Euro's Prospects Grim as Turkey Turmoil Sets Up Further Selloff
(Bloomberg) -- The euro’s bad year could be about to get worse.
The common currency has fallen more than 5 percent in 2018 and analysts see the downward trend continuing, even as the market turmoil in Turkey eases. As euro-area growth slows and rate differentials lead investors to unwind bullish euro positions from earlier in the year, Deutsche Bank AG and Nomura International Plc see a possibility the currency will drop as low as $1.10.
“I think $1.10 is the next stop, and we are underweight the euro,” said Alessio de Longis, an OppenheimerFunds money manager, in an interview on Bloomberg TV. “It’s this confluence of factors of weakening growth and rising credit risks that makes this a bit of a vulnerable situation.”
The common currency has been knocked in recent months by the European Central Bank signaling it sees interest rates staying at current levels through the summer of 2019, with a revision lower to euro-area inflation last month reinforcing the case.

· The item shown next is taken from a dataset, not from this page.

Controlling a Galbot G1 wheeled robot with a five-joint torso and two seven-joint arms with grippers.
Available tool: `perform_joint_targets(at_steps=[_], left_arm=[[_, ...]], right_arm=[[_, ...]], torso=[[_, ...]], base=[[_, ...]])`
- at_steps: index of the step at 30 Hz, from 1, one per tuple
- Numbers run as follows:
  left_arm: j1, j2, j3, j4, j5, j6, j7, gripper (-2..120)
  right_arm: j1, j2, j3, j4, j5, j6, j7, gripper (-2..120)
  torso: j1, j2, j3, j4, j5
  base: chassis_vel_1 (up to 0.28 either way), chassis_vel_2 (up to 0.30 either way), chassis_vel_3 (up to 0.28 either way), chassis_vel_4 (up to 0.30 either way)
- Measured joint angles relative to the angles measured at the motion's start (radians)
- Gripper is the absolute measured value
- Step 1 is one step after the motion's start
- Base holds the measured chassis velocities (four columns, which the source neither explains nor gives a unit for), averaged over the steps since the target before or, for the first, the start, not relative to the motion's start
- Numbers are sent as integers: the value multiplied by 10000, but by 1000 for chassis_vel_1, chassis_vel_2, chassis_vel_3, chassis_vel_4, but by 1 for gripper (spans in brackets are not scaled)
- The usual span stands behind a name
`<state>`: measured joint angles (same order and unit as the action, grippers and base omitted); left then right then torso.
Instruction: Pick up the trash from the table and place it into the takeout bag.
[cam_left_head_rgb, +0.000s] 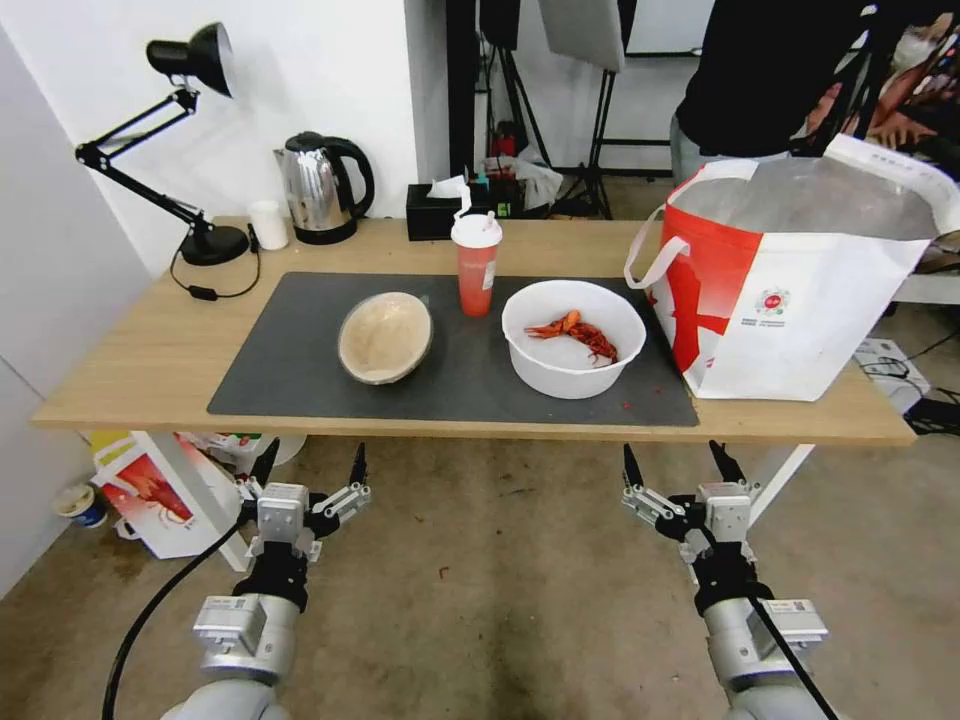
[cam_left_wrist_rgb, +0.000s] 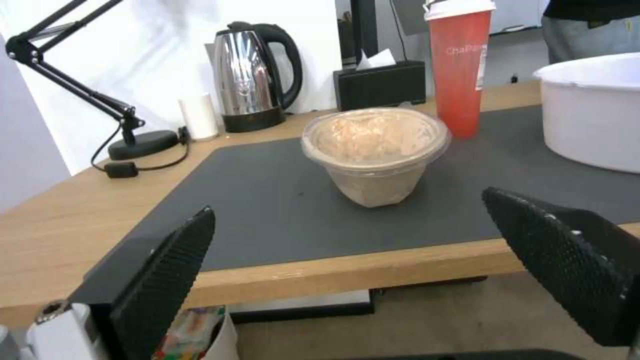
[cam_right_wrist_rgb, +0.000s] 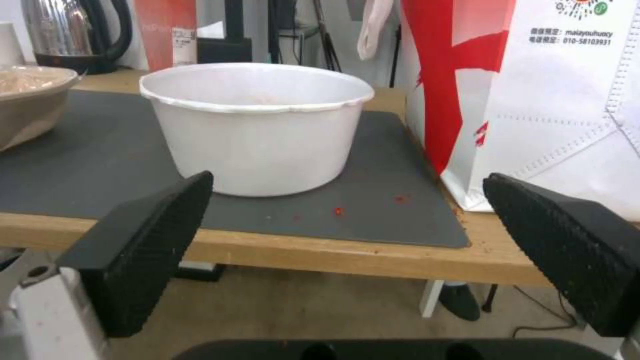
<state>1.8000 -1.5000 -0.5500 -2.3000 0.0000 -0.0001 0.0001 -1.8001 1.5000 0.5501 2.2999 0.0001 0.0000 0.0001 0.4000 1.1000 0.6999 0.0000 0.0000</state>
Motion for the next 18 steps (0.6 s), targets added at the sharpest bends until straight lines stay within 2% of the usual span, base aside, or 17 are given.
perform_joint_targets(at_steps=[18], left_arm=[[0, 0, 0, 0, 0, 0, 0, 100]], right_arm=[[0, 0, 0, 0, -1, 0, -1, 100]], torso=[[0, 0, 1, 0, 0]], base=[[0, 0, 0, 0]])
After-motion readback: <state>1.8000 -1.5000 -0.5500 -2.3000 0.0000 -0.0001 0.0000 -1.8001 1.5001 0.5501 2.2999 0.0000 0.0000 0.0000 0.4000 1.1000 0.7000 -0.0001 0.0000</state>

As the Federal Reserve continues on its hiking path, the two-year yield differential between U.S. Treasuries and German bonds is near the widest since data began.

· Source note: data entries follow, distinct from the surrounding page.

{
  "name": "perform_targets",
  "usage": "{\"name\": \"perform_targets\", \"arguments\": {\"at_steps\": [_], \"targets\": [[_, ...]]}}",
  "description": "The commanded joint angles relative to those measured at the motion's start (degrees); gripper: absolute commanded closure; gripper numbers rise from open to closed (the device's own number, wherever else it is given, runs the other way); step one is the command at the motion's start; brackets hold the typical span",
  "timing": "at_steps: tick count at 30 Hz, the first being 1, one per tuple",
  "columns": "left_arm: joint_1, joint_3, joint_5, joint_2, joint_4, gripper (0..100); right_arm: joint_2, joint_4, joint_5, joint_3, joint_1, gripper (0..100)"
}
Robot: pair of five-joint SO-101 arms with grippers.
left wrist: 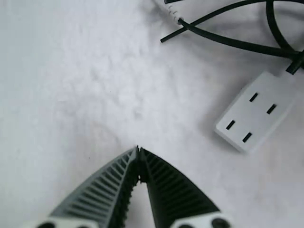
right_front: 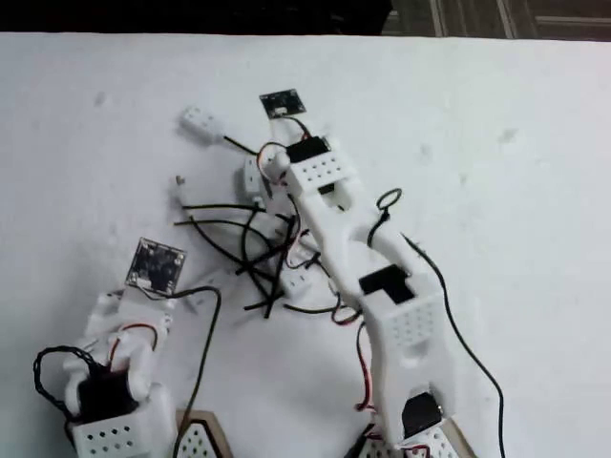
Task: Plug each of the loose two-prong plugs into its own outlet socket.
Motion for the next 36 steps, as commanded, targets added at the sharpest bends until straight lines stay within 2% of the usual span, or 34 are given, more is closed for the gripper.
{"name": "perform_targets", "arguments": {"at_steps": [1,6,11,13,15,22,25,30,36], "targets": [[-0.48,-0.18,-0.62,-0.22,-0.44,98,1.1,0.31,-0.44,-3.78,0.66,81.1],[-0.48,-0.18,-0.62,-0.22,-0.44,98,3.3,2.42,0.0,-3.69,0.48,81.7],[-0.48,0.44,-0.7,-0.22,-0.53,98,0.48,3.3,0.18,-4.04,2.77,99.1],[-0.48,0.44,-0.7,-0.22,-0.53,98,-1.71,4.53,0.18,-3.96,4.0,96.5],[-0.48,0.53,-0.7,-0.22,-0.53,98,-4.35,6.29,0.18,-3.96,4.62,98.5],[-0.48,0.53,-0.7,-0.22,-0.53,98,-17.45,18.68,-0.53,-3.87,5.05,98.1],[-0.48,0.62,-0.7,-0.22,-0.53,98,-22.64,23.34,-4.66,-3.6,6.9,98.1],[-0.4,0.62,-0.7,-0.22,-0.53,98,-27.12,30.73,-10.02,-3.52,11.82,98.1],[-0.4,0.62,-0.7,-0.22,-0.53,98,-31.16,31.25,-12.57,3.34,21.05,98.1]]}}
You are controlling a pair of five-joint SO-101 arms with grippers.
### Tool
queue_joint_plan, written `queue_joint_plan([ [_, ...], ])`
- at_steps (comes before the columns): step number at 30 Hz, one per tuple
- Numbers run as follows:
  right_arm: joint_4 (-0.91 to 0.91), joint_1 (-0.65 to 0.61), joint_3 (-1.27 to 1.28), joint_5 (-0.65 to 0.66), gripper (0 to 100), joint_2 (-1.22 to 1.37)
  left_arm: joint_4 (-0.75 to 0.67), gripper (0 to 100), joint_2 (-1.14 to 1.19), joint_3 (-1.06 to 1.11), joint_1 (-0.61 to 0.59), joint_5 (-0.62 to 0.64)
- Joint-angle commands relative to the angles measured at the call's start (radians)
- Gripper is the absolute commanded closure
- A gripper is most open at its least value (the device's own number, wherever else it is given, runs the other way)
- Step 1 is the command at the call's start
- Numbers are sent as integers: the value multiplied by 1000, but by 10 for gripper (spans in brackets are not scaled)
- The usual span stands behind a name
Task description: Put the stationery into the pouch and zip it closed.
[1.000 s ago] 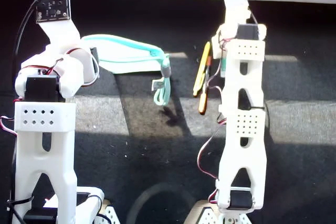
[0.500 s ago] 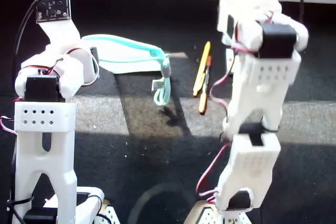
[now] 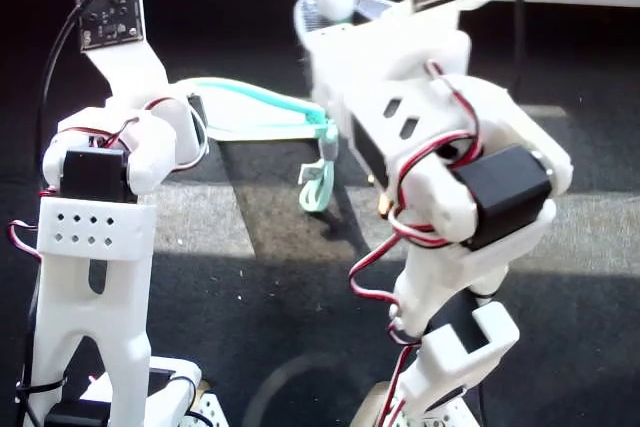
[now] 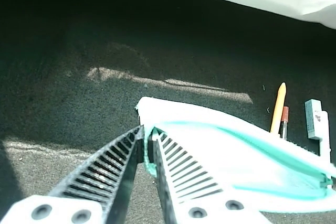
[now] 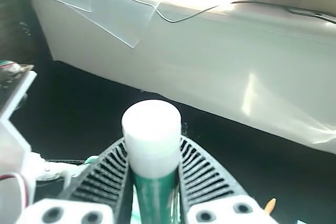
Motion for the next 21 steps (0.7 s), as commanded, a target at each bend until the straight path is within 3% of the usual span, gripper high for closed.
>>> queue_joint_plan([
  [1, -30, -82, -2, -11, 993, 8, 29, 991, 19, 18, 24, 46],
  [9, -110, -124, -5, -11, 993, 174, 37, 991, 10, 16, 33, 48],
  [21, -108, -74, -12, -15, 993, 349, 123, 991, 8, -81, 28, 49],
])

The euro was 0.2 percent up at $1.1370 as of 8:22 a.m. in London Thursday, after touching a 13-month low at $1.1301 Wednesday. Technically, the euro may target $1.1187, the 61.8 percent Fibonacci retracement of its gains since January 2017. The common currency could move to levels seen before the French elections in 2017, the target of a so-called head and shoulders formation completed earlier in August.
Options markets still show strong demand for longer-term downside exposure, with one-year risk reversals at 135 basis points in favor of euro puts, close to the most bearish sentiment since April 2017.

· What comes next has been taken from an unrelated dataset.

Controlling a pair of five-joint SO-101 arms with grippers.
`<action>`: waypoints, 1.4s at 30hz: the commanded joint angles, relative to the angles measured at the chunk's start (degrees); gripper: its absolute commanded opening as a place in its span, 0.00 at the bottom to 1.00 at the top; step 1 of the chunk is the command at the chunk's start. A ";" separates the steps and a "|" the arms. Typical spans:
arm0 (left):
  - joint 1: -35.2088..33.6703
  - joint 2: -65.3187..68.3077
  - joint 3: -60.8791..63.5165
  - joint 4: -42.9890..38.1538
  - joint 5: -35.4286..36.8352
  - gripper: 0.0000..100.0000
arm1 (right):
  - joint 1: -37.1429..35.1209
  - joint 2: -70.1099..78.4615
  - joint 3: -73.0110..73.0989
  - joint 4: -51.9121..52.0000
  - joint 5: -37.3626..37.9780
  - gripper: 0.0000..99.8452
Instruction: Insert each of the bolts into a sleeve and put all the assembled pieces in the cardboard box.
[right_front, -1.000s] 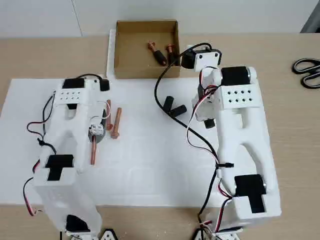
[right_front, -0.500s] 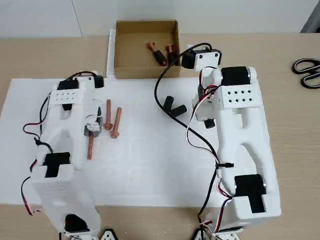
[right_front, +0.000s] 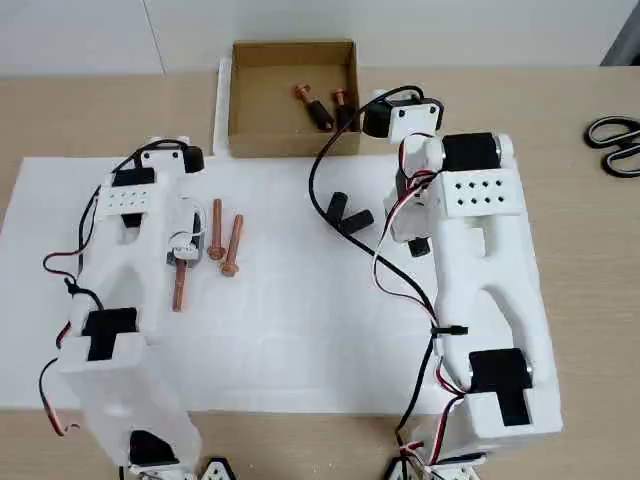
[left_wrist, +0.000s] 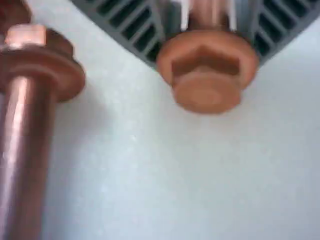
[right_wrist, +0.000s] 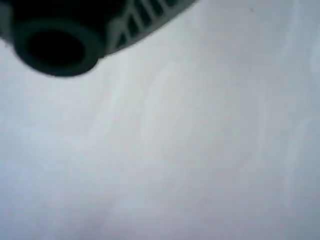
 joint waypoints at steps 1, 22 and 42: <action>-0.44 0.00 1.89 -3.08 -0.44 0.06 | 0.13 -2.86 -2.29 0.13 -0.53 0.00; -0.53 -38.86 1.98 12.22 -0.53 0.00 | 0.57 -7.34 -2.55 1.10 0.09 0.00; 3.87 -58.81 2.33 10.90 15.47 0.00 | 1.27 -49.01 23.12 -11.47 2.02 0.01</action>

Turkey hasn’t helped, spurring a selloff in European bank stocks as data from the Bank for International Settlements indicates Spanish lenders are among the most exposed.
Clients are lining up to sell the euro, partly as a hedge against their Turkey exposure, according to Mizuho Bank Ltd.’s head of hedge fund sales Neil Jones. The shared currency has also slid this week against the yen and Swiss franc.
The wider risk-off dynamic is likely to persist and a correlation between emerging-market bond yield spreads and euro-dollar has returned, said Jordan Rochester, a strategist at Nomura.
Turkey was the catalyst for euro-dollar to break the $1.15 level, adding to bearish momentum for the pair, according to Alan Ruskin, global co-head of foreign-exchange research at Deutsche Bank. Even as the selloff in the lira looks to have stabilized for now, weakness in other emerging-market currencies such as the Chinese yuan is likely to continue to weigh on the euro, he said.
“This is much more than a Turkey story,” said Ruskin.